The possible labels are: Y - if the sentence discusses a method which can Potentially be applied for detecting protein-protein interaction; M - if the sentence discusses a method, but the method is NOT a protein-protein interaction detection method; N - if the sentence DOES NOT discuss a method.
Note that the total number of majority-vote sentences is 1032 rather than 1049, because on 17 sentences the 3 annotators had a 3-way disagreement. (Roughly 1% of the sentences, hence the total percentage is 99%)
IMT Runs on the training set (after code correction)
| Run | Precision | Recall | F-Score | MCC | AUC iP/R | Total Docs Evaluated |
|---|---|---|---|---|---|---|
| All | 2.38% | 94.80% | 0.0465 | 0.0937 | 0.2032 | 2002 |
| Top 40 | 4.54% | 85.16% | 0.0864 | 0.1598 | 0.2063 | 2002 |
| RScore ≥6 | 26.30% | 58.72% | 0.3633 | 0.3806 | 0.1997 | 1947 |
| RScore ≥7 | 29.14% | 50.25% | 0.3689 | 0.3711 | 0.1816 | 1871 |
The table shows the results of running our (corrected) program on the BC 3 training set. The measurements shown are of precision, recall, F-score, Matthews Correlation Coefficient (MCC), Area under the Curve, and the total number of articles being evaluated by our program.
The rows reflect four different runs: The first based on pattern-matching of methods to the text alone (All); the second scoring the sentence-method associations and reporting the top 40 scoring methods; the third reporting the top scoring methods whose raw score was at least 6, while the last reporting the top scoring methods whose top score was at least 7.
The distribution of the secondary labels for sentences tagged as Y by majority of annotators
| Label | # of sentences tagged by the Majority as Label | % with respect to all Y-tagged sentences (755) | % with respect to all sentences (1049) |
|---|---|---|---|
| Y2 | 199 | 26% | 19% |
| Y1 | 172 | 23% | 16% |
| Y0 | 297 | 39% | 28% |
Annotators assigning a "Y" to a sentence were further asked to assign a numeric label, indicating the actual protein-protein interaction content of the sentence, as follows: 2 - If Protein-protein interaction (PPI) is directly and explicitly mentioned within the sentence (along with the method of detection); 1 - if PPI is implied in the sentence (along with the method of detection), but not explicitly stated; 0 - if PPI is neither implied nor mentioned in the sentence.

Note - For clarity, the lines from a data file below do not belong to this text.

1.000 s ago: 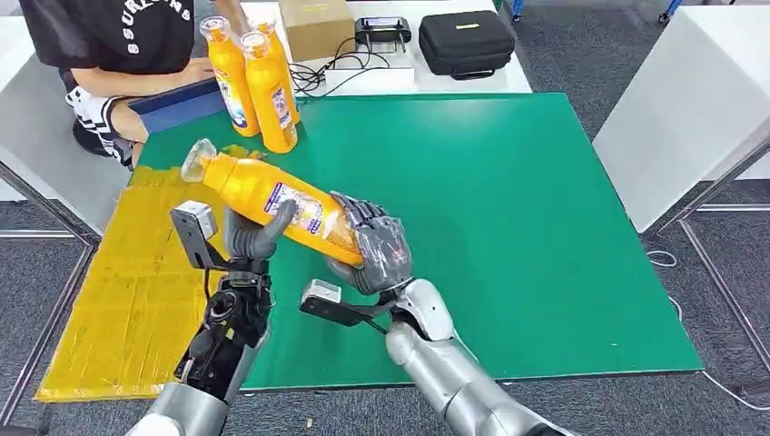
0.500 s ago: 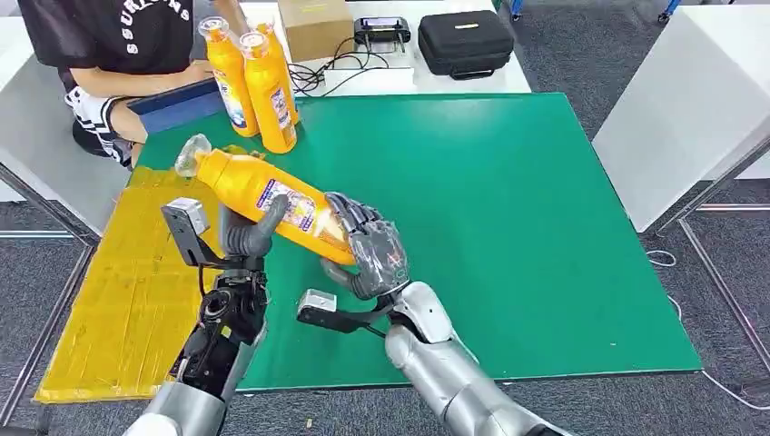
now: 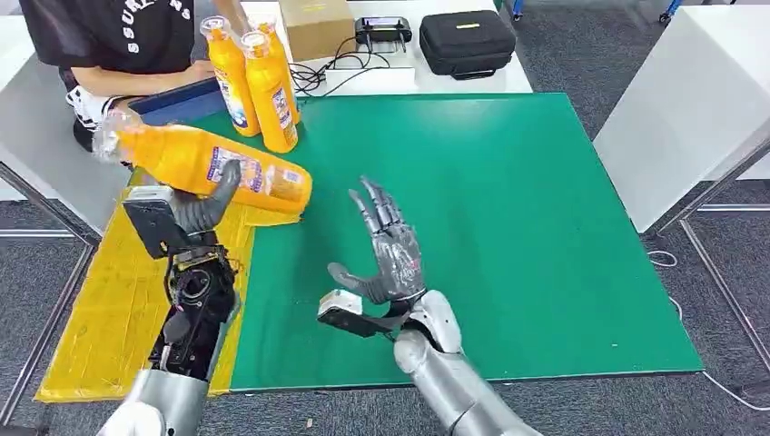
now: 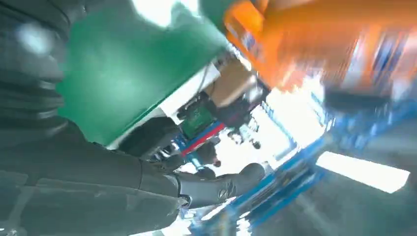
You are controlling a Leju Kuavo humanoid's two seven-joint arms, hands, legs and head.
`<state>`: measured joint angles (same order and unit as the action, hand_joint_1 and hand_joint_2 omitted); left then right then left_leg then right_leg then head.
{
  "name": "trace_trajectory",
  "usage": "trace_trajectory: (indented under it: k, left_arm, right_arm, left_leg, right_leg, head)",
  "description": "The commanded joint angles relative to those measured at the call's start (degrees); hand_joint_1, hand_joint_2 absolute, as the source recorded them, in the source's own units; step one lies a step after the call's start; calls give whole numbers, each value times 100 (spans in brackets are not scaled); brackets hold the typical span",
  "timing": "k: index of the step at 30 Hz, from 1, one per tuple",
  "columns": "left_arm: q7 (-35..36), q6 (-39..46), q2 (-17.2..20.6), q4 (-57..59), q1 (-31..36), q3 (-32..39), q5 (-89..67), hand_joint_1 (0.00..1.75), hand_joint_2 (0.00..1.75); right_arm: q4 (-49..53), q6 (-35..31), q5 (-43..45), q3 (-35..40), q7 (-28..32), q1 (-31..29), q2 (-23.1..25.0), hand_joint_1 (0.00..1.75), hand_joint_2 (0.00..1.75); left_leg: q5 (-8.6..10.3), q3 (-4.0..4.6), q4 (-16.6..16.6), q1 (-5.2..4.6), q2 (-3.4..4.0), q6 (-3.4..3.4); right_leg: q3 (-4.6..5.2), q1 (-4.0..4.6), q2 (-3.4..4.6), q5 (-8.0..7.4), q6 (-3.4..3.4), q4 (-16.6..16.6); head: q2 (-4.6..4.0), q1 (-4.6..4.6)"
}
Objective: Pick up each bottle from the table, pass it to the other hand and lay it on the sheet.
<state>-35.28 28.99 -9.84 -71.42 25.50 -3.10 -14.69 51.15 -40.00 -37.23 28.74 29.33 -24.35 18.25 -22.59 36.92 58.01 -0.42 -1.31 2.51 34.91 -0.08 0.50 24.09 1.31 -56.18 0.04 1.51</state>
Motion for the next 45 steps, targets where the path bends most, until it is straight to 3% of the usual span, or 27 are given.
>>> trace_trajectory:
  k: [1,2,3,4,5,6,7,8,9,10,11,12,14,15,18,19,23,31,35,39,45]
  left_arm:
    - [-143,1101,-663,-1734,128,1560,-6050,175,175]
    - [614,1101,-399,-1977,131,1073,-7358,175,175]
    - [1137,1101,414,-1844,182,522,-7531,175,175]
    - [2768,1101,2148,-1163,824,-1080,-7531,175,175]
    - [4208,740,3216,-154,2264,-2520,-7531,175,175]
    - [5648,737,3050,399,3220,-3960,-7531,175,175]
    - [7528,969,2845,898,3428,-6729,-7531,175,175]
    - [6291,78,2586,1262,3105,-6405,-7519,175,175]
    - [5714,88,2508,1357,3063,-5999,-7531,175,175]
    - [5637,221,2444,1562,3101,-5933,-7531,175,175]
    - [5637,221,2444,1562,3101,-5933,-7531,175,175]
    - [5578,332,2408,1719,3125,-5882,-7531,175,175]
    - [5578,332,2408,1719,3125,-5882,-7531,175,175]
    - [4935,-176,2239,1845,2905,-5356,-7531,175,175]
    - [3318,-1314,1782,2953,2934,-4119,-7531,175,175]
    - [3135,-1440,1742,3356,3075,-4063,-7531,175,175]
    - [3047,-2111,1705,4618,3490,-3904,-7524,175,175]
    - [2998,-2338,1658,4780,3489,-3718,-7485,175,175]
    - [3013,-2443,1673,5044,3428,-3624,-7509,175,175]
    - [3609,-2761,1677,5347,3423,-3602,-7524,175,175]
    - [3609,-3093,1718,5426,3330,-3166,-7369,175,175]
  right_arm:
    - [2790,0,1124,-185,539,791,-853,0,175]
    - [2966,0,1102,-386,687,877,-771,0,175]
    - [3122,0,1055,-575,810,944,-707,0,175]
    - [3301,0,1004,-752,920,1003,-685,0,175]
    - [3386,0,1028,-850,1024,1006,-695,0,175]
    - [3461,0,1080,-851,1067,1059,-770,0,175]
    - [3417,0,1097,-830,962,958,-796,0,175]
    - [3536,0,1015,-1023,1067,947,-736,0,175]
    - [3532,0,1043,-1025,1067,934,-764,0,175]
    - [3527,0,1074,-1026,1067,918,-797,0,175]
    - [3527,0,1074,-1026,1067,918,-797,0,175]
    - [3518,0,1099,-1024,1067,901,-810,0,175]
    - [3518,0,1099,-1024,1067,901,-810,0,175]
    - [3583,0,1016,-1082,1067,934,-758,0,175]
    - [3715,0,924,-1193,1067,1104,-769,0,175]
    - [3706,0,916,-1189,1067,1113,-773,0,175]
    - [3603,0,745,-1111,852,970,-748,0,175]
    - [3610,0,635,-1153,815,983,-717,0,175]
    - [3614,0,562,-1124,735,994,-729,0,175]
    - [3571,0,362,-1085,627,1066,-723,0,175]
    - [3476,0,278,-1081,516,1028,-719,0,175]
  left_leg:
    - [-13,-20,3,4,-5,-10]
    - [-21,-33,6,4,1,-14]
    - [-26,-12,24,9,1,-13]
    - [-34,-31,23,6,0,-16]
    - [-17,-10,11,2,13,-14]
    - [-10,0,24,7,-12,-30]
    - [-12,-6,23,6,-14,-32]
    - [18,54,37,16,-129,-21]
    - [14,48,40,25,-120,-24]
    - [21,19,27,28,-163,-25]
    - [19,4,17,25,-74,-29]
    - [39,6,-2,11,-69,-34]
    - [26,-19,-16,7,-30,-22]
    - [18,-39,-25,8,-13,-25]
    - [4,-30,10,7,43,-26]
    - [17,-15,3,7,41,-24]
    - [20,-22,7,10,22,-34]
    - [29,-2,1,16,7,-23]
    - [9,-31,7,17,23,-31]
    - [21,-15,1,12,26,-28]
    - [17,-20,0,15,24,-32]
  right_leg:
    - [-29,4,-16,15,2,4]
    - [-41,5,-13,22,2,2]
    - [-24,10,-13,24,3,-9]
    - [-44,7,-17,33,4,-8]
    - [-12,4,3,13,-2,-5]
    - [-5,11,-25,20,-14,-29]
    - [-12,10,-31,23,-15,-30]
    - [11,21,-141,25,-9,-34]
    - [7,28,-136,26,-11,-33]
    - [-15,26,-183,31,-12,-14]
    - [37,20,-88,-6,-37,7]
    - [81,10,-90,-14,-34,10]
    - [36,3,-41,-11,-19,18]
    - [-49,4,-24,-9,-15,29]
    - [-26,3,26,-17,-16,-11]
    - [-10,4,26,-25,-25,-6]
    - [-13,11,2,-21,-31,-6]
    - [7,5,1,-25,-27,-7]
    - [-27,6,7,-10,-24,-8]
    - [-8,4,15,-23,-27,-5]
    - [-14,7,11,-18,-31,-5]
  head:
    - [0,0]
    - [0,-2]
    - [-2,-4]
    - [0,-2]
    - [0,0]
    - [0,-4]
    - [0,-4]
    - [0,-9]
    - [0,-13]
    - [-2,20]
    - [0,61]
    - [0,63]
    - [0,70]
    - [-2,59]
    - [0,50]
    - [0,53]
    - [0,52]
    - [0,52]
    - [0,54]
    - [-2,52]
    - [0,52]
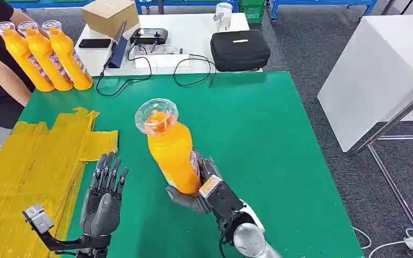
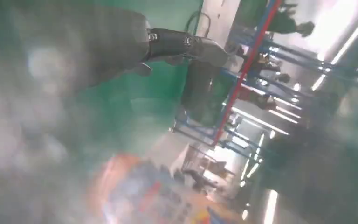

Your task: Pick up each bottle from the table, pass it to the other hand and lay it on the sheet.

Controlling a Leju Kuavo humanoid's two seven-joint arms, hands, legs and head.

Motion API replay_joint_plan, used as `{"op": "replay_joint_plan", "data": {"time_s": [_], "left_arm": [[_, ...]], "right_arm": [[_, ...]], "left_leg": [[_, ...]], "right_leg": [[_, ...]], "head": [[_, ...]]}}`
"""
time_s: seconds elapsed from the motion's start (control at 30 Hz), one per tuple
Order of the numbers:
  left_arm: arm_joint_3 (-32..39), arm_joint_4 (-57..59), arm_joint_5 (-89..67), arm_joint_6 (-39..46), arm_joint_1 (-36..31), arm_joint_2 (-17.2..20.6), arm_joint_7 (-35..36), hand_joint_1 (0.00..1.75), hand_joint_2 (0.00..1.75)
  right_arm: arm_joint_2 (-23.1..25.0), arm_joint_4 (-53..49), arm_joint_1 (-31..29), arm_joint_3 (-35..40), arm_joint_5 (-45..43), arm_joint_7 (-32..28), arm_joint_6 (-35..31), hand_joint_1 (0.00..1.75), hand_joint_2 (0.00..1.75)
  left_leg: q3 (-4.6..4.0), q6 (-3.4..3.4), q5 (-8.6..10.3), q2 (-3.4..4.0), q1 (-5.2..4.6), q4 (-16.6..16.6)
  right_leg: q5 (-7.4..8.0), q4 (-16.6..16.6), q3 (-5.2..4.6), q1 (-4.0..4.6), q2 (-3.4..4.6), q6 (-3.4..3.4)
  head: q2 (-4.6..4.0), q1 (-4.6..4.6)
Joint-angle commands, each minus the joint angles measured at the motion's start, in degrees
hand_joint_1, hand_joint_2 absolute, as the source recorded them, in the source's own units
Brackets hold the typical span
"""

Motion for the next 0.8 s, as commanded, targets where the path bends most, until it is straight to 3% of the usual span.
{"op": "replay_joint_plan", "data": {"time_s": [0.03,0.8], "left_arm": [[-5.5,1.5,1.0,1.1,-2.2,4.1,0.7,0.0,1.75],[-5.6,1.3,6.0,1.7,-4.5,6.5,0.9,0.0,1.75]], "right_arm": [[2.4,16.7,-9.6,5.1,-2.1,1.7,1.9,1.75,1.75],[8.4,30.8,-18.3,15.1,-2.8,5.5,6.6,1.75,1.75]], "left_leg": [[0.14,0.01,0.02,0.15,-0.05,-0.1],[-0.1,-0.01,0.03,0.06,-0.03,0.0]], "right_leg": [[0.05,-0.1,0.08,-0.05,0.07,0.07],[0.02,0.0,-0.13,-0.02,0.01,0.03]], "head": [[0.02,-0.02],[0.0,0.0]]}}
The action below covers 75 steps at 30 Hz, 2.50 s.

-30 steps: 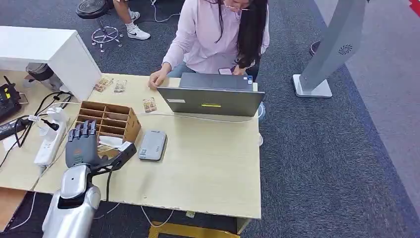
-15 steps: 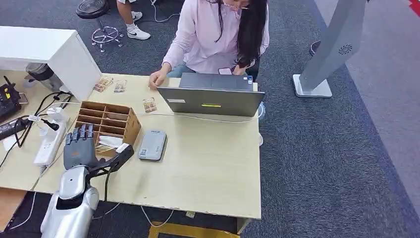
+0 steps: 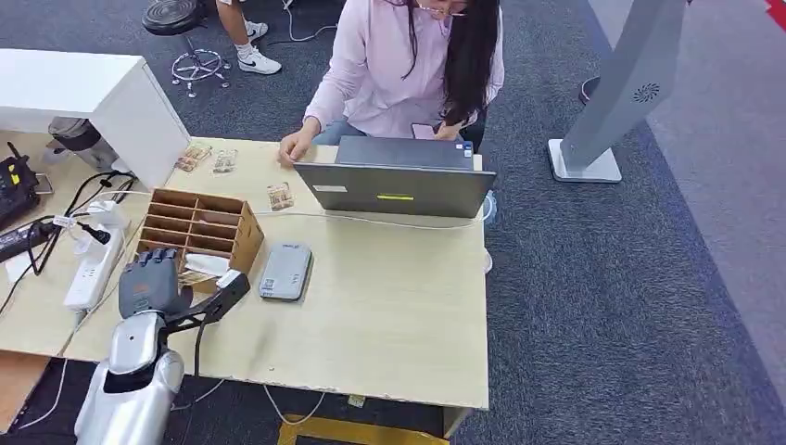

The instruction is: Pass the card to the sensor for recognition and then transmit it.

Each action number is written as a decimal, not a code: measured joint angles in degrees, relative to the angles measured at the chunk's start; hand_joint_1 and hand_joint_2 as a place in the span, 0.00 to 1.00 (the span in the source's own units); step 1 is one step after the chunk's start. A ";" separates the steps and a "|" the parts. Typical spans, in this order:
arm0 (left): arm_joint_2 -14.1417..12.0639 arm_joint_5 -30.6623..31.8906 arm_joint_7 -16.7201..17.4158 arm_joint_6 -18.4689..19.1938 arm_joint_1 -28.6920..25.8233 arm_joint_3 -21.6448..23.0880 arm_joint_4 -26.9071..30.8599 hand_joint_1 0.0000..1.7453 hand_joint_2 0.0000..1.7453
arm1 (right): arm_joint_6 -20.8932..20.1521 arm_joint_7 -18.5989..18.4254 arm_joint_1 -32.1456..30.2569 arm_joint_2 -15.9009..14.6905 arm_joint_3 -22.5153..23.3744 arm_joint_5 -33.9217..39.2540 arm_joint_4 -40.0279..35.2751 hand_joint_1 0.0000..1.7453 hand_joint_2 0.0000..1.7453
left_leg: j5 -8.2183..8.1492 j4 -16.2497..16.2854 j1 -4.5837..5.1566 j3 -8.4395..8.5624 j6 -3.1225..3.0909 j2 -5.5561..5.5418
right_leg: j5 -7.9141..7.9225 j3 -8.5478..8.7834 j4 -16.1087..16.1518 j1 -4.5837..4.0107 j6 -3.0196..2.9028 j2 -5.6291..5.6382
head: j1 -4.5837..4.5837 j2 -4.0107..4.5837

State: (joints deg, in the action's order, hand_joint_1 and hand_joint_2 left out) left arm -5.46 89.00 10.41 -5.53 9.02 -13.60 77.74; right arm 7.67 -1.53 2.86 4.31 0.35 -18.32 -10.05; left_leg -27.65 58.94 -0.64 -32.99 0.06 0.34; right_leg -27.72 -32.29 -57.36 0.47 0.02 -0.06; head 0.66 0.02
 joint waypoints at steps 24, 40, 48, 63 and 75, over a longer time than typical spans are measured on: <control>0.79 0.00 -3.87 -1.58 0.05 -1.03 0.00 1.00 1.00 | 0.13 1.25 0.00 0.00 1.68 -0.09 -0.02 0.00 0.00 | 0.00 0.00 0.00 0.01 0.00 0.00 | 0.00 0.00 0.00 0.00 0.00 0.00 | 0.00 0.00; 3.91 0.00 -10.01 3.06 0.51 3.26 15.96 1.00 1.00 | 0.15 1.71 -0.01 0.33 4.92 0.37 -0.02 0.00 0.00 | 0.00 0.02 0.01 0.02 0.00 0.01 | 0.01 -0.02 0.01 0.02 0.00 0.00 | 0.00 0.00; 4.37 -1.16 -10.60 4.28 2.95 8.70 24.07 1.00 1.00 | 0.13 1.97 0.00 0.46 6.89 0.02 -0.02 0.00 0.00 | 0.00 0.02 0.01 0.02 0.00 0.00 | 0.01 -0.01 0.01 0.01 0.00 0.00 | 0.00 0.00; -2.95 0.00 0.43 3.38 19.25 10.81 9.73 1.00 1.00 | -2.25 2.91 0.13 0.74 7.10 -4.37 -0.07 0.00 0.00 | 0.15 0.01 -0.04 0.05 0.14 0.02 | 0.14 -0.04 -0.05 -0.06 -0.19 0.01 | 0.00 0.00; -6.80 0.02 3.80 3.26 26.64 14.86 -4.43 1.00 1.00 | -2.86 1.84 0.11 0.81 7.10 -5.68 -0.07 0.00 0.00 | 0.16 0.02 -0.03 0.03 0.11 0.02 | 0.14 -0.06 -0.05 -0.05 -0.19 0.02 | 0.00 0.00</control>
State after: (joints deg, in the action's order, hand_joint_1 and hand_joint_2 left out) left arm -12.26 89.02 14.21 -2.27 35.66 1.27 73.31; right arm 4.81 0.31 2.97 5.11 7.45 -24.00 -10.12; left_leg -27.49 58.95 -0.67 -32.97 0.17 0.36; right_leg -27.58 -32.35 -57.42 0.42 -0.17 -0.04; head 0.66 0.02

The table shows the number of sentences labelled as Y2, Y1 and Y0 by a majority of the annotators, as well as the percentage with respect to the total number of sentences labelled as Y, and with respect to the whole collection of labelled sentences.
Note that the total number of majority Y2, Y1 and Y0 labels in the second column on the left does not sum to 755 (and the respective percentages do not sum to 100%), as for some of the sentences in which two or more annotators agree on the "Y" tag, there is not necessarily such agreement on the additional numerical label (0, 1 or 2).